Para escribir los textos querían contar con un experto, y le hicieron el encargo a Mikel Lertxundi Galiana hace casi un año. «Era un reto resumir la trayectoria de 50 años de uno de los artistas vascos más importantes», apuntó el historiador de arte apuntando que le ha sorprendido la cantidad de entrevistas que ha concedido el artista donostiarra a lo largo de su vida, entre las que ha encontrado algunas cuando solo tenía 19 años y estaba comenzando.

Como aporte a la publicación, que lleva por título el sencillo “Goenaga”, ha incluido una bibliografía para que «los investigadores del futuro» tengan una base. Por su parte, él ha acudido a otros investigadores que le precedieron en su estudio del artista, lo cual también le ha ayudado a localizar algunas obras que pertenecen a particulares y que él considera claves para explicar la trayectoria del pintor. Así, a través de una cronología de sus cuadros, el libro es una biografía contada por etapas. Para explicar cada una ha elegido una o varias obras icónicas de casa serie que resumen lo explicado con el texto.

Del negro al color

“Goenaga” parte de sus inicios autodidactas y de sus viajes formativos en los que el pintor es un «espectador receptivo de arte». En sus obras de esa época se puede advertir la influencia de otros creadores pasados. Ya en 1969 se muda a Alkiza, cuando se acerca a la naturaleza, para después abandonar el mundo rural y sumergirse en el pop urbano.

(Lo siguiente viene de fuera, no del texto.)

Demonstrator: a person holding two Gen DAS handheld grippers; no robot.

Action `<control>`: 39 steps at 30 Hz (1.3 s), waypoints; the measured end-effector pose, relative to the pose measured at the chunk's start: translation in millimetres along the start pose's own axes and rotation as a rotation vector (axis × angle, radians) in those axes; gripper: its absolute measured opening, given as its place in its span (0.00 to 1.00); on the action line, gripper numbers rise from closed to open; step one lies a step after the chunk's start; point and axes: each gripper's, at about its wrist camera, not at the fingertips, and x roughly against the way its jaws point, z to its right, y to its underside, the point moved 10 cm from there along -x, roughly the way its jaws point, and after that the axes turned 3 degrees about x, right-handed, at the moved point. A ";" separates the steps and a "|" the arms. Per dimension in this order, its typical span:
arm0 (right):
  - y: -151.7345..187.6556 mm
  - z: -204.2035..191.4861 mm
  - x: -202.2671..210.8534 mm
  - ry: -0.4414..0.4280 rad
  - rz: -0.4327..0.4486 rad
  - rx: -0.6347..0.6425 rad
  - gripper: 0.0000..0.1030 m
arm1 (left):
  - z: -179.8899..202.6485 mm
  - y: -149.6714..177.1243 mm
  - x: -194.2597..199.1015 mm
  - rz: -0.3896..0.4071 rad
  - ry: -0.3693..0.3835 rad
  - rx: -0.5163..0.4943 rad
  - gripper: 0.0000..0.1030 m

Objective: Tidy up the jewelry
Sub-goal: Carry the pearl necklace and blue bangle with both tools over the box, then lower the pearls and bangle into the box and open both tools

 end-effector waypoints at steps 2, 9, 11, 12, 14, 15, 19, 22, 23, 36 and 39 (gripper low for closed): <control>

A mediados de los 80 regresa a Alkiza y se enfrasca en un universo íntimo de escenas familiares, autorretratos e interiores de caseríos. Ya en los 90 comienza la serie “Antologiak” en la que trata de identificarse con otros creadores y adquiere el motivo arqueológico, que le acompañará en el resto de su carrera, aunque se concede diversas pausas para realizar otras series de temas recurrentes, como el paisaje o el mundo erótico.

En cuanto a los colores, Lertxundi explicó que mientras que durante los primeros años el artista manifestaba que solo necesitaba el negro, durante los últimos años ha buscado la luz del exterior, hasta el punto de llegar a utilizar colores vivos y estridentes.

Una hora y media más tarde, Goenaga apareció al evento. Comentó sobre la publicación que «está muy bien, es un libro elegante» y manifestó que le gustan los libros sobre arte de otros pintores, y que este ha quedado tan bien que «lo compraría». Tras subrayar que actualmente pinta tanto sobre temas rurales como urbanos, explicó que la obra más actual que se recoge en el libro es un autorretrato, pues prefirió hacer eso que aportar una fotografía. Según dijo, hacía muchos años que no pintaba retratos y tras más de cien acuarelas, finalmente se decidió por uno pintado al óleo.

VOZ PROPIA


«Ha sido capaz de explorar nuevos caminos y hasta de contradecirse, en todos los casos articulando una voz propia», explicó el experto.

OBRAS PERDIDAS


Durante la búsqueda de las obras elegidas para el libro encontraron algunas que no sabían dónde se encontraban, dado que sus dueños las ofrecieron.